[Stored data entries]
┄┄┄┄┄┄┄┄┄┄┄┄┄┄┄┄┄┄┄┄
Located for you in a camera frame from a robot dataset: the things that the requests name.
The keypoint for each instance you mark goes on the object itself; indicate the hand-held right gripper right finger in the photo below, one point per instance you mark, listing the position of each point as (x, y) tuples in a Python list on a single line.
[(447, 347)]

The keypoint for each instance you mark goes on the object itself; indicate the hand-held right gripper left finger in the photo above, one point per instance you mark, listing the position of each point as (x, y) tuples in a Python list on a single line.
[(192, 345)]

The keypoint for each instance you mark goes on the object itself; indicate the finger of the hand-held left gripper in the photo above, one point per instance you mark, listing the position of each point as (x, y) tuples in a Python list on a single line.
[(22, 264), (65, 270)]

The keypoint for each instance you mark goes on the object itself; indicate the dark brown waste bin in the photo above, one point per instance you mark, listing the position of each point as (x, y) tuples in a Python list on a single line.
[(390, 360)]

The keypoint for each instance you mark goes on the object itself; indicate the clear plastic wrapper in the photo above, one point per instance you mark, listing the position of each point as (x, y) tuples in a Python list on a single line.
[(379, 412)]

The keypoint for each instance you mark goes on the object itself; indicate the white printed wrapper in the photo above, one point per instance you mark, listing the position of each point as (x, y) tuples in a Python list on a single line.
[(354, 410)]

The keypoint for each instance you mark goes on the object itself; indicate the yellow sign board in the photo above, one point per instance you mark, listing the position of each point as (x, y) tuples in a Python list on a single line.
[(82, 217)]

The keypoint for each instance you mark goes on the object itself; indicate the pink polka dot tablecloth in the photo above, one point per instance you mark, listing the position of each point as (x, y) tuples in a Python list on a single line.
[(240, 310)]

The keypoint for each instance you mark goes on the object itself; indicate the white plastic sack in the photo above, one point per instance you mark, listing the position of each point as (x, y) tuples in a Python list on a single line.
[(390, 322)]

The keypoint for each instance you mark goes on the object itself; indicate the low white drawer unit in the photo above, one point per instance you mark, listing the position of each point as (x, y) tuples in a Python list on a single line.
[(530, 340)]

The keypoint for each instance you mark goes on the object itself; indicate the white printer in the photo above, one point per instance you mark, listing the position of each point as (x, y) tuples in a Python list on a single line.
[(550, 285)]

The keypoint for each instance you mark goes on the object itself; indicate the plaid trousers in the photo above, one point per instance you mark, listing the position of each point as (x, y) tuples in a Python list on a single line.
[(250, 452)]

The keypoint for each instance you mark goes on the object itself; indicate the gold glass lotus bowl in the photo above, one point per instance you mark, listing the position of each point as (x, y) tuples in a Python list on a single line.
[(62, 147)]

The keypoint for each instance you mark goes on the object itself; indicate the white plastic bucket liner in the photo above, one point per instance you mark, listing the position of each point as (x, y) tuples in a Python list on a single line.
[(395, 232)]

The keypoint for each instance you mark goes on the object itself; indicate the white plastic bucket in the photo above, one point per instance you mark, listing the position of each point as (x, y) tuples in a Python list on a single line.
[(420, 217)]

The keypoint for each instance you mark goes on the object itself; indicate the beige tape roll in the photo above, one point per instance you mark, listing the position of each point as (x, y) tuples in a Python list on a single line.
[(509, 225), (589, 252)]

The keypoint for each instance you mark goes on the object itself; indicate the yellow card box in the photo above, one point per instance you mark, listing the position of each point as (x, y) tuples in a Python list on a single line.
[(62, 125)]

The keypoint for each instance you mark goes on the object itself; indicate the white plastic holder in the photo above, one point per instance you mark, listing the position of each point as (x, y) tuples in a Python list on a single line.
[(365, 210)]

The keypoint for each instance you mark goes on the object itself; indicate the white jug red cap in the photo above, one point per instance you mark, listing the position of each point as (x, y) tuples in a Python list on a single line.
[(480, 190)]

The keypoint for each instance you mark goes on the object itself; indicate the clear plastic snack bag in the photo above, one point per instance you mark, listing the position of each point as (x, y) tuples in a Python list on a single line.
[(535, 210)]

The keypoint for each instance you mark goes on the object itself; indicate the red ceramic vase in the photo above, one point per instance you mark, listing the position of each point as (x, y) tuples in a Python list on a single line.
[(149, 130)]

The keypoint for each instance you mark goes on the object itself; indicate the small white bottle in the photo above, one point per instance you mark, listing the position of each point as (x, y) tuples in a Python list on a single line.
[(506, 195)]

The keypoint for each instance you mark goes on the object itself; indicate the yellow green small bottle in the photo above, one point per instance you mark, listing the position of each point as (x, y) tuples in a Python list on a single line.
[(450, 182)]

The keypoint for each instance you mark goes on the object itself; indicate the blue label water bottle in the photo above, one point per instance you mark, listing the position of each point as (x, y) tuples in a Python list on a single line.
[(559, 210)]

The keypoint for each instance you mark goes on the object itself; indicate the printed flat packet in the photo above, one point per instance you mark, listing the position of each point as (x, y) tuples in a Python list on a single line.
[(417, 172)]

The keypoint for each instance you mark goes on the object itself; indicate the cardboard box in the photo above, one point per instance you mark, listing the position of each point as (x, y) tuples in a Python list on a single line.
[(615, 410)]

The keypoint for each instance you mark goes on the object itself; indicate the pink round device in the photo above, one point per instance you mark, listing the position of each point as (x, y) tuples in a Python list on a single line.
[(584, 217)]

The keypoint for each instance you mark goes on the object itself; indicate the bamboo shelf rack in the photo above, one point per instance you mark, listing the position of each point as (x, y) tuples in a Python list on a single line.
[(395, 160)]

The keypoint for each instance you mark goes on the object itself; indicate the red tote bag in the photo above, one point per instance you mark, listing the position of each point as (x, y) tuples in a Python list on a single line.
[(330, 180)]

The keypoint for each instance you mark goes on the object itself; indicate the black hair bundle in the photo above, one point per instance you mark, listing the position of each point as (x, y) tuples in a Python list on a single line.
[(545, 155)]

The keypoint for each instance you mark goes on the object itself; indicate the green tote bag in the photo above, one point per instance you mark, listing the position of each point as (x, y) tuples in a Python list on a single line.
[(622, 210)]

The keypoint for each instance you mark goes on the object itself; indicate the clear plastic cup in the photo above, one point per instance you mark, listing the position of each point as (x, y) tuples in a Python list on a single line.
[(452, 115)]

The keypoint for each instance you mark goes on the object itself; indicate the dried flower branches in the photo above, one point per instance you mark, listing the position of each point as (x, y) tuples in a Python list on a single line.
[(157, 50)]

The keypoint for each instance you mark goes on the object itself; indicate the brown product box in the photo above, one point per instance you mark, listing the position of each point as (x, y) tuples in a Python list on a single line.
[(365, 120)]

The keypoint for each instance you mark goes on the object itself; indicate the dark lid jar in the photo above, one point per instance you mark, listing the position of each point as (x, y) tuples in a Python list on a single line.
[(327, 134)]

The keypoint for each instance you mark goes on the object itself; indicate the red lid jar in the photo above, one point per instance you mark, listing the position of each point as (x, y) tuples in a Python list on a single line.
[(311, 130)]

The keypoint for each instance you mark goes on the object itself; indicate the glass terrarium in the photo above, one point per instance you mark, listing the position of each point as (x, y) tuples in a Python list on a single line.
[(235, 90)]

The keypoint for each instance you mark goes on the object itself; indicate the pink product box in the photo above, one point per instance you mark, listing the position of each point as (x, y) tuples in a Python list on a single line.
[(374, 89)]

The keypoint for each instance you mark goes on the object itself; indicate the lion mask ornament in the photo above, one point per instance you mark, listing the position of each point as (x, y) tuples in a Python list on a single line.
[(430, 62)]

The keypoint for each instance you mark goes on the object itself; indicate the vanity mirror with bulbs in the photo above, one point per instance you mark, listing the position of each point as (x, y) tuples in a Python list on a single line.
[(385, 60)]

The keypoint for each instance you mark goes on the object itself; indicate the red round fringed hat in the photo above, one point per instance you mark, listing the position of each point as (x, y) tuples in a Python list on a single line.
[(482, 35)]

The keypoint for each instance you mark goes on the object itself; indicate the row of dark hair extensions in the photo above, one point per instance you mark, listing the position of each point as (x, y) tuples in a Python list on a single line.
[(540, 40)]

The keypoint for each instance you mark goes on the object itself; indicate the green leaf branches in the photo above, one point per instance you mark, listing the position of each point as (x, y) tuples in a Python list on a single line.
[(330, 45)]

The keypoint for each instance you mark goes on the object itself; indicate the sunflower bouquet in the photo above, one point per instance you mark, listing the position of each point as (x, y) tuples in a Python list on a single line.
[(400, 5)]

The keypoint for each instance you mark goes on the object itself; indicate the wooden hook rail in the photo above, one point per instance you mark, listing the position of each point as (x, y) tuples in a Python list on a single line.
┄┄┄┄┄┄┄┄┄┄┄┄┄┄┄┄┄┄┄┄
• **EXERCISE PROMPT**: Nothing but the lines from the one containing "indicate the sunflower" to the end of the entries belongs in the answer, and each must match exactly.

• **THE COMPLETED TASK**:
The keypoint for each instance you mark goes on the object itself; indicate the sunflower bouquet in the photo above, one point per instance you mark, listing the position of each point as (x, y) tuples in a Python list on a single line.
[(400, 5)]

The keypoint for each instance you mark goes on the object itself; indicate the wooden hook rail in the photo above, one point per instance you mark, listing the position of each point as (x, y) tuples in a Python list on a single line.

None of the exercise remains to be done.